• Task prompt
Locate the string "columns" in the records below. Copy every line where it occurs.

• Entries taken from a collection

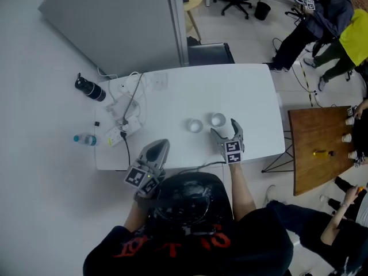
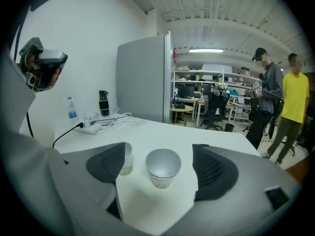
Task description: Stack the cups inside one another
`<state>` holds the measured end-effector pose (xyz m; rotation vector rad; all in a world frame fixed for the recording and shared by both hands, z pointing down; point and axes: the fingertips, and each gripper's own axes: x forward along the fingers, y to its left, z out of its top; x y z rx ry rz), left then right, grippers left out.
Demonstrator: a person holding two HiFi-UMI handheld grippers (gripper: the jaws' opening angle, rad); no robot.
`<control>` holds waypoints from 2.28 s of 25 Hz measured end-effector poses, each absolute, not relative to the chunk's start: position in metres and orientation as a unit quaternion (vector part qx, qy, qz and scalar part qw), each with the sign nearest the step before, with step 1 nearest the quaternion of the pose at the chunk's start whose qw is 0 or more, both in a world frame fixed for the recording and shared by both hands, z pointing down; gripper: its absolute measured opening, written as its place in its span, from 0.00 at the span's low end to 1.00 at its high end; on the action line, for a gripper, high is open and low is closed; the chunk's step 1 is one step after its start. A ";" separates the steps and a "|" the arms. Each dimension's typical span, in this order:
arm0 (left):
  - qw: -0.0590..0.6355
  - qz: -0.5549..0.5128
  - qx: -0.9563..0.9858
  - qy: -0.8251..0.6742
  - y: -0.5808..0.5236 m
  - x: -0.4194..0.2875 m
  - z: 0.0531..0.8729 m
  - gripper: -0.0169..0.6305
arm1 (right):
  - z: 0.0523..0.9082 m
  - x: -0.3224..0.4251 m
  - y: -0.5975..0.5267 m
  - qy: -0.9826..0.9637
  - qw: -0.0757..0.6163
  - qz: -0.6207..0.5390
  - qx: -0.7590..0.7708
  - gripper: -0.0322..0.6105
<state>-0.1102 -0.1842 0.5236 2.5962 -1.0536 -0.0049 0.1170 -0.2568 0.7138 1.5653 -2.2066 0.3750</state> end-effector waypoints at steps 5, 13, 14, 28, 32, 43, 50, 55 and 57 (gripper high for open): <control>0.173 -0.028 0.914 -0.365 -0.187 -0.103 0.517 0.03 | 0.709 0.119 -0.245 -0.792 0.200 0.142 0.559 0.73; 0.161 -0.045 0.911 -0.378 -0.190 -0.112 0.512 0.03 | 0.731 0.120 -0.263 -0.801 0.239 0.138 0.531 0.73; 0.161 -0.046 0.909 -0.382 -0.190 -0.113 0.512 0.03 | 0.736 0.119 -0.268 -0.803 0.249 0.137 0.524 0.73; 0.170 -0.054 0.892 -0.416 -0.185 -0.126 0.511 0.03 | 0.809 0.123 -0.292 -0.772 0.389 0.182 0.469 0.65; 0.174 -0.057 0.889 -0.420 -0.185 -0.126 0.510 0.03 | 0.781 0.119 -0.272 -0.786 0.357 0.157 0.481 0.64; 0.181 -0.070 0.882 -0.429 -0.173 -0.139 0.514 0.03 | 0.642 0.028 -0.260 -0.881 0.177 0.124 0.420 0.65; 0.183 -0.078 0.867 -0.457 -0.162 -0.164 0.513 0.03 | 0.727 0.008 -0.272 -0.866 0.241 0.151 0.411 0.75; 0.187 -0.071 0.871 -0.448 -0.161 -0.159 0.513 0.03 | 0.695 0.019 -0.257 -0.872 0.194 0.160 0.420 0.76; 0.192 -0.066 0.874 -0.441 -0.162 -0.154 0.515 0.03 | 0.669 0.026 -0.249 -0.872 0.162 0.165 0.431 0.65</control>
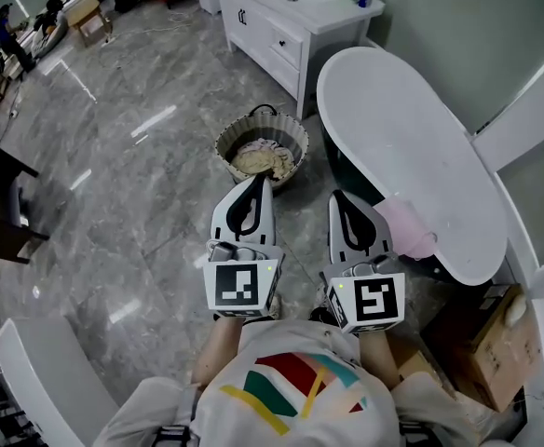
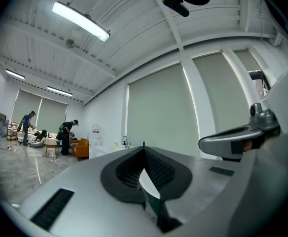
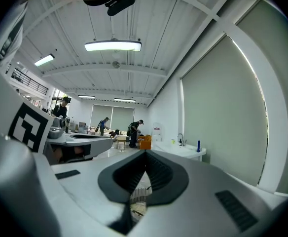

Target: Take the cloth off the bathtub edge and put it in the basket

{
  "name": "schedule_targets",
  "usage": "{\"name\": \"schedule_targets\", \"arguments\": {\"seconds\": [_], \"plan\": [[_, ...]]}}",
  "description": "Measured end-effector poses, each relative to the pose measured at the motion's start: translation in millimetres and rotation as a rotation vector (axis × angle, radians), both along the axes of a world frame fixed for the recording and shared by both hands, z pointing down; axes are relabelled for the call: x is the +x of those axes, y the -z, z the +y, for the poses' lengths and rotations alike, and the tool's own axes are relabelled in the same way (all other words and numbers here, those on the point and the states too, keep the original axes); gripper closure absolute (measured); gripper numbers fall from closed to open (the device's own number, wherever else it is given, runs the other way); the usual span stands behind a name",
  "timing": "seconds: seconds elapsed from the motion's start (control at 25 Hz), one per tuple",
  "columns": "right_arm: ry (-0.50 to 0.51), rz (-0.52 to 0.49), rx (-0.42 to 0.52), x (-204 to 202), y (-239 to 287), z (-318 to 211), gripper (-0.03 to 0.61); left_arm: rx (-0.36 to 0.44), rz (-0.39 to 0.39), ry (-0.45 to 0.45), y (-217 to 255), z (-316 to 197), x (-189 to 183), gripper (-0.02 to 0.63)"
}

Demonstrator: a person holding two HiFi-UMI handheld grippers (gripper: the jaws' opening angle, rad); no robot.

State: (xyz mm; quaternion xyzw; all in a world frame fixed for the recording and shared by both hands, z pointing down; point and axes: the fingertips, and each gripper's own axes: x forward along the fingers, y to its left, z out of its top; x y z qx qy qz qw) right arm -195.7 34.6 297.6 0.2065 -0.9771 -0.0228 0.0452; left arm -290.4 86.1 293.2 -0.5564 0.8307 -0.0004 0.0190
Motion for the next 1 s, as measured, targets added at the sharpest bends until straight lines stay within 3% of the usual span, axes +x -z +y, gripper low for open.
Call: {"name": "schedule_targets", "arguments": {"seconds": [0.48,1.0], "plan": [[-0.057,-0.009,-0.016,31.2,-1.4,-37.9,0.568,-0.01,-0.01,-0.037,0.4,-38.4,26.0,0.596],[-0.314,-0.029,-0.009,149.0,-2.9,-130.9,0.568,-0.023,-0.027,-0.236,-2.3,-134.5,116.3,0.595]]}}
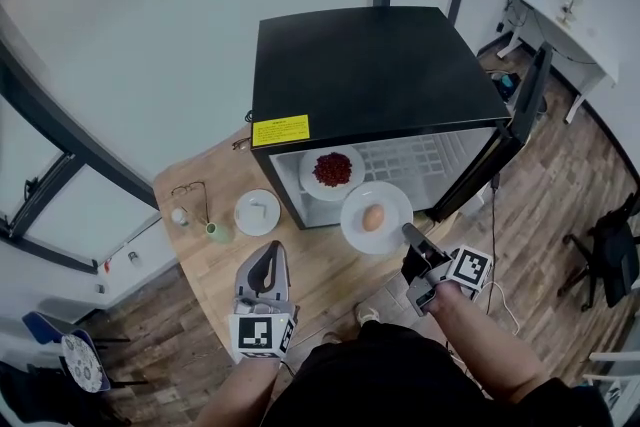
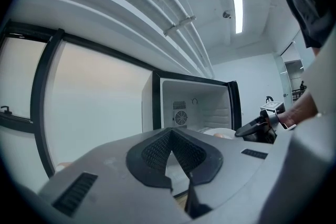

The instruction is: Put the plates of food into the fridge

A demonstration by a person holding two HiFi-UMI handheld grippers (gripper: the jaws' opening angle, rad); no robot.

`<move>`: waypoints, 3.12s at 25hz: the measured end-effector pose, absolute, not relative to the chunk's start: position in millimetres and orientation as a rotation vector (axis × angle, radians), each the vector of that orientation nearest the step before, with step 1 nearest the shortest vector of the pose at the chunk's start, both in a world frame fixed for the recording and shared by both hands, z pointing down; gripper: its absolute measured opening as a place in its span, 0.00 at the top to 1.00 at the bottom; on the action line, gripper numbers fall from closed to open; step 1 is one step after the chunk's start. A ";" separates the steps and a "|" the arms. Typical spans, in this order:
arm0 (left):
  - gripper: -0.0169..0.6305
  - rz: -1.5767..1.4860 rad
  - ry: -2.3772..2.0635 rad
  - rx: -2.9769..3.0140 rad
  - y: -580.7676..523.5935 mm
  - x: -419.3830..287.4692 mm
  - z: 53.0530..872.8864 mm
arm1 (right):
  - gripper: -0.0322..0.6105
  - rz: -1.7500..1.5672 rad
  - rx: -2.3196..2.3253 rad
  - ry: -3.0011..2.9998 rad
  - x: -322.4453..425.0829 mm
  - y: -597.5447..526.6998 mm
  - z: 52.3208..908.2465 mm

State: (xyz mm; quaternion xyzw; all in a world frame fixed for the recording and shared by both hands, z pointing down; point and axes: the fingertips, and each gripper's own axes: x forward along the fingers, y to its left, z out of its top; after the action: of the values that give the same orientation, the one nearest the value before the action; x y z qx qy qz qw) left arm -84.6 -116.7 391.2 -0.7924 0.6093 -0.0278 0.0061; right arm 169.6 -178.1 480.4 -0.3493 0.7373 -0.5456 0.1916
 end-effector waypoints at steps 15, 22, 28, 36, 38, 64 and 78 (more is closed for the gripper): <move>0.97 -0.093 1.905 -2.462 -157.4 -75.8 385.9 | 0.90 -1.421 -1.119 1.954 223.5 -236.6 468.9; 0.97 -0.116 1.926 -2.448 -164.9 -79.7 386.4 | 0.90 -1.430 -1.156 1.903 231.9 -254.0 476.9; 0.97 -0.141 1.961 -2.421 -167.0 -88.4 387.8 | 0.90 -1.416 -1.206 1.855 233.8 -268.6 483.0; 0.97 -0.177 2.008 -2.382 -159.7 -103.8 388.0 | 0.90 -1.409 -1.306 1.725 238.2 -289.3 495.1; 0.97 -0.183 2.015 -2.374 -158.8 -106.1 387.7 | 0.90 -1.376 -1.315 1.705 239.4 -296.6 495.2; 0.97 -0.192 2.207 -2.206 -109.4 -124.3 389.3 | 0.59 -0.978 -1.421 2.325 223.5 -271.5 490.0; 0.97 -0.201 2.399 -1.998 56.1 -218.9 396.2 | 0.59 -1.109 -1.348 2.566 112.9 -143.6 533.7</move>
State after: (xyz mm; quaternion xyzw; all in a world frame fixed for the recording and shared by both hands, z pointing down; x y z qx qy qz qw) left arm -218.9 56.1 396.2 -0.6386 0.7669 -0.0643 0.0065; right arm 112.9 -143.6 533.7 -0.4343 0.8267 -0.3572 0.0189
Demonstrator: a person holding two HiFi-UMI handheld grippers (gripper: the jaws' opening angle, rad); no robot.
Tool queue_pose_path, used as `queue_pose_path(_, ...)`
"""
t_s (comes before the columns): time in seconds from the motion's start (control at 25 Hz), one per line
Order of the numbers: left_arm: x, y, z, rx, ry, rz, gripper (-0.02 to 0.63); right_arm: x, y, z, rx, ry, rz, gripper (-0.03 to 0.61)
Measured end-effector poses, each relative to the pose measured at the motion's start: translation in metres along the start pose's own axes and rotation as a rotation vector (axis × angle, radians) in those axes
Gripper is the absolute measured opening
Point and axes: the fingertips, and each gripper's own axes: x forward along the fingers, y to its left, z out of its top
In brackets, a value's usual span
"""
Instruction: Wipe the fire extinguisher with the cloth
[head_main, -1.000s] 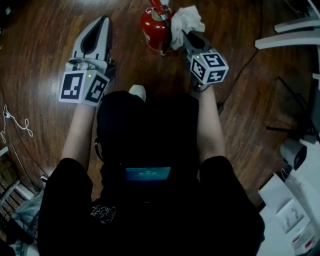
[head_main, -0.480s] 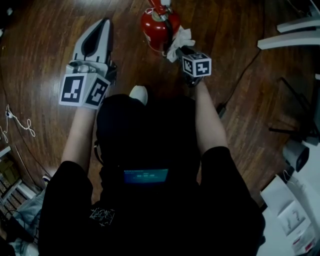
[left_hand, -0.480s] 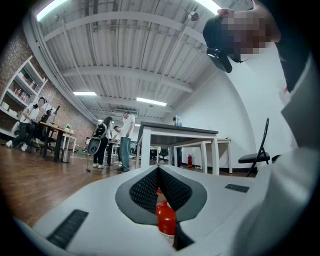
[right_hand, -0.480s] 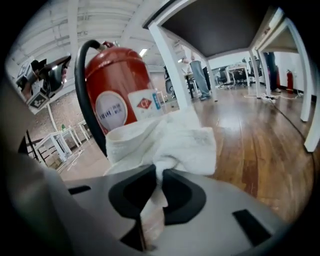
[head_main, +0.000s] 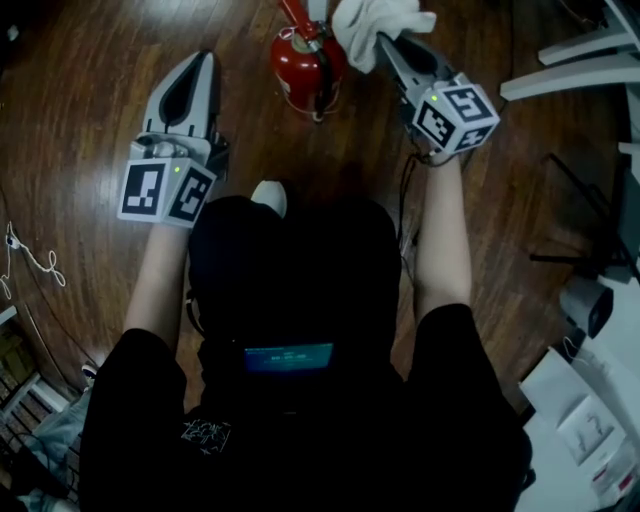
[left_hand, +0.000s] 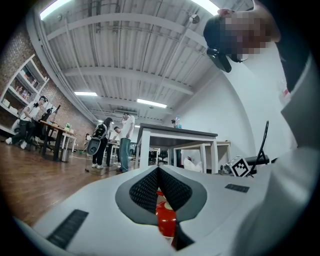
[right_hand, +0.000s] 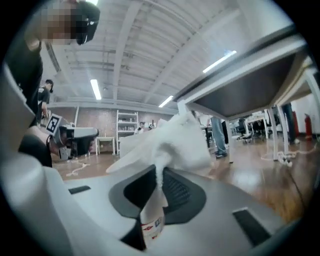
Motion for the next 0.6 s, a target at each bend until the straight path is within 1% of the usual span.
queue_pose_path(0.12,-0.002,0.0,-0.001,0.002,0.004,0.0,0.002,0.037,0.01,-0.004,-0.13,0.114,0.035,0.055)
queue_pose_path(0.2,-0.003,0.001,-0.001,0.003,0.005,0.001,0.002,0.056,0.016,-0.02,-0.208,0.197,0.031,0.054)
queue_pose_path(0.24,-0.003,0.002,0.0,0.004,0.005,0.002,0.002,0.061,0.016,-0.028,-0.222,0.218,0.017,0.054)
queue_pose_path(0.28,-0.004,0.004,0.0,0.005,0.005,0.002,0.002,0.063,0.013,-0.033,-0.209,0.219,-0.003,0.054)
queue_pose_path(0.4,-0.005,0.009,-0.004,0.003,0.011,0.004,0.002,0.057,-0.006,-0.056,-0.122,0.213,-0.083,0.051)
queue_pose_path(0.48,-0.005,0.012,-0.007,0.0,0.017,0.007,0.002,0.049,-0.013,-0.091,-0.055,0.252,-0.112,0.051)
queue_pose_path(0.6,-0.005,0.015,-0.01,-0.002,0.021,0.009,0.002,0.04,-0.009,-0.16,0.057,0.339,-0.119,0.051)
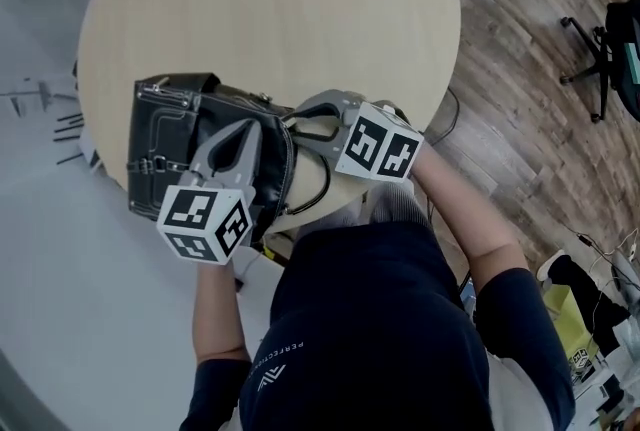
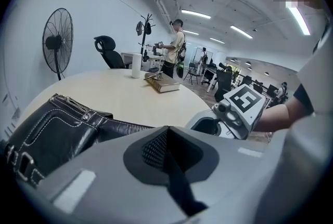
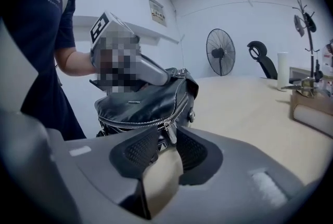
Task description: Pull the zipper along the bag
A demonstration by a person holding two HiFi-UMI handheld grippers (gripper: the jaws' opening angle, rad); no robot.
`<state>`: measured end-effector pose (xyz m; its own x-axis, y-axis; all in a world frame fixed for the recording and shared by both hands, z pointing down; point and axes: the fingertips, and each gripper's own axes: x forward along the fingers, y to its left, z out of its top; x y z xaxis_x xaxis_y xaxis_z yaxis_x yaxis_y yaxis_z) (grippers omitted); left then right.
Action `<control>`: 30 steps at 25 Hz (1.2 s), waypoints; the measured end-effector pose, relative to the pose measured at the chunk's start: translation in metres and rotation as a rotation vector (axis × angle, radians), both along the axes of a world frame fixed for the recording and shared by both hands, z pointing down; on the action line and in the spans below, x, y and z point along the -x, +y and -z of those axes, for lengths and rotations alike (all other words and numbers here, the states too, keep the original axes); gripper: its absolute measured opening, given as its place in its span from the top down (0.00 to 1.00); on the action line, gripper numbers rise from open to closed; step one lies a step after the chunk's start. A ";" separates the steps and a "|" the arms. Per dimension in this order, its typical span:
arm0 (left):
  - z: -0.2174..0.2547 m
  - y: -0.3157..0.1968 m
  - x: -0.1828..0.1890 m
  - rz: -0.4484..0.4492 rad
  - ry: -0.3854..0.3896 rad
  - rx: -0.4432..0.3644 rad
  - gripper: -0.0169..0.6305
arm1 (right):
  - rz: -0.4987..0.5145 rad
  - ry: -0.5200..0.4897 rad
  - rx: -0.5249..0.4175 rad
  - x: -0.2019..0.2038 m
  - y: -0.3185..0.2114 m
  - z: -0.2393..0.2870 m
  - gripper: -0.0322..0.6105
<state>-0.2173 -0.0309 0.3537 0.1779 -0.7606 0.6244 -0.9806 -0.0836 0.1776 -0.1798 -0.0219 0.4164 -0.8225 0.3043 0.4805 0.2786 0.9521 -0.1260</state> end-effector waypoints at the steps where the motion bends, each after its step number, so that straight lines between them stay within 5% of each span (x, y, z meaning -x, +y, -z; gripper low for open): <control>1: -0.001 0.000 0.001 -0.001 0.001 0.002 0.95 | 0.028 -0.004 -0.005 0.002 0.002 0.000 0.77; 19: -0.008 -0.001 0.010 0.014 0.024 0.012 0.95 | 0.398 0.034 0.047 0.009 0.014 -0.009 0.78; 30: -0.013 -0.003 0.014 0.014 0.038 0.032 0.95 | 0.468 0.057 0.014 0.009 0.013 -0.013 0.87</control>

• Answer below
  "columns": "right_arm: ry (-0.50 to 0.51), rz (-0.52 to 0.49), rx (-0.42 to 0.52), x (-204 to 202), y (-239 to 287), z (-318 to 211), gripper (-0.03 to 0.61); left_arm: rx (-0.36 to 0.44), rz (-0.39 to 0.39), ry (-0.45 to 0.45), y (-217 to 255), z (-316 to 197), x (-189 to 183), gripper (-0.02 to 0.63)"
t_s (comes before the columns): time in seconds from the motion's start (control at 25 Hz), one per line

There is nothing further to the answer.